## Exercise objective:
Transcribe every line of the entries exactly.

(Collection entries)
* * *

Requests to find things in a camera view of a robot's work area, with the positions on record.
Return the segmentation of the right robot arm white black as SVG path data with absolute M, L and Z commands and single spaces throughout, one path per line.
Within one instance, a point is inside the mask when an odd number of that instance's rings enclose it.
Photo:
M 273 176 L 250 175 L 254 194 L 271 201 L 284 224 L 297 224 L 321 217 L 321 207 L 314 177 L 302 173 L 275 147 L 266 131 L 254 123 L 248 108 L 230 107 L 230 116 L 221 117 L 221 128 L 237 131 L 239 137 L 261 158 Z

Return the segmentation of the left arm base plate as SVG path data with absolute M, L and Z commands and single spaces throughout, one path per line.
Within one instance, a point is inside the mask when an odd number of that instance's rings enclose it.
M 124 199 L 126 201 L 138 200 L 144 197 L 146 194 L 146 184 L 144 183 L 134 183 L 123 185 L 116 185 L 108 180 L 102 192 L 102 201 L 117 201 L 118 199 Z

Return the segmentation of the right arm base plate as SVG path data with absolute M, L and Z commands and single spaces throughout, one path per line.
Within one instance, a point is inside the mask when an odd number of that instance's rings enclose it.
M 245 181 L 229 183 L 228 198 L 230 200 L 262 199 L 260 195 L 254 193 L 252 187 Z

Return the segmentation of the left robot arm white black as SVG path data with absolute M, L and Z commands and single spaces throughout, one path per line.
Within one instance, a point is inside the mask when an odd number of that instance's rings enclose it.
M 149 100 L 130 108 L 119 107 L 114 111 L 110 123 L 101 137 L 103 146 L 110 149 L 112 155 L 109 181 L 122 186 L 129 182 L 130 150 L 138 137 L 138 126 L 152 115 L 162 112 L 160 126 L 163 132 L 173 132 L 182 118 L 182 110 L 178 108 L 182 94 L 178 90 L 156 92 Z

* * *

## Written answer:
Requests to find things in a camera view of a robot's work area, with the positions on record.
Return the segmentation of the right robot arm white black as SVG path data with absolute M, L and Z commands and single spaces throughout, one path per line.
Within one instance, a point is inside the mask when an odd number of that instance's rings enclose it.
Photo:
M 273 176 L 250 175 L 254 194 L 271 201 L 284 224 L 297 224 L 321 217 L 321 207 L 314 177 L 302 173 L 275 147 L 266 131 L 254 123 L 248 108 L 230 107 L 230 116 L 221 117 L 221 128 L 237 131 L 239 137 L 261 158 Z

Return the segmentation of the left arm base plate as SVG path data with absolute M, L and Z commands and single spaces throughout, one path per line.
Within one instance, a point is inside the mask when an odd number of that instance's rings enclose it.
M 124 199 L 126 201 L 138 200 L 144 197 L 146 194 L 146 184 L 144 183 L 134 183 L 123 185 L 116 185 L 108 180 L 102 192 L 102 201 L 117 201 L 118 199 Z

Return the segmentation of the right arm base plate as SVG path data with absolute M, L and Z commands and single spaces throughout, one path per line.
Within one instance, a point is inside the mask when an odd number of that instance's rings enclose it.
M 245 181 L 229 183 L 228 198 L 230 200 L 262 199 L 260 195 L 254 193 L 252 187 Z

Return the segmentation of the left robot arm white black as SVG path data with absolute M, L and Z commands and single spaces throughout, one path per line.
Within one instance, a point is inside the mask when an odd number of that instance's rings enclose it.
M 149 100 L 130 108 L 119 107 L 114 111 L 110 123 L 101 137 L 103 146 L 110 149 L 112 155 L 109 181 L 122 186 L 129 182 L 130 150 L 138 137 L 138 126 L 152 115 L 162 112 L 160 126 L 163 132 L 173 132 L 182 118 L 182 110 L 178 108 L 182 94 L 178 90 L 156 92 Z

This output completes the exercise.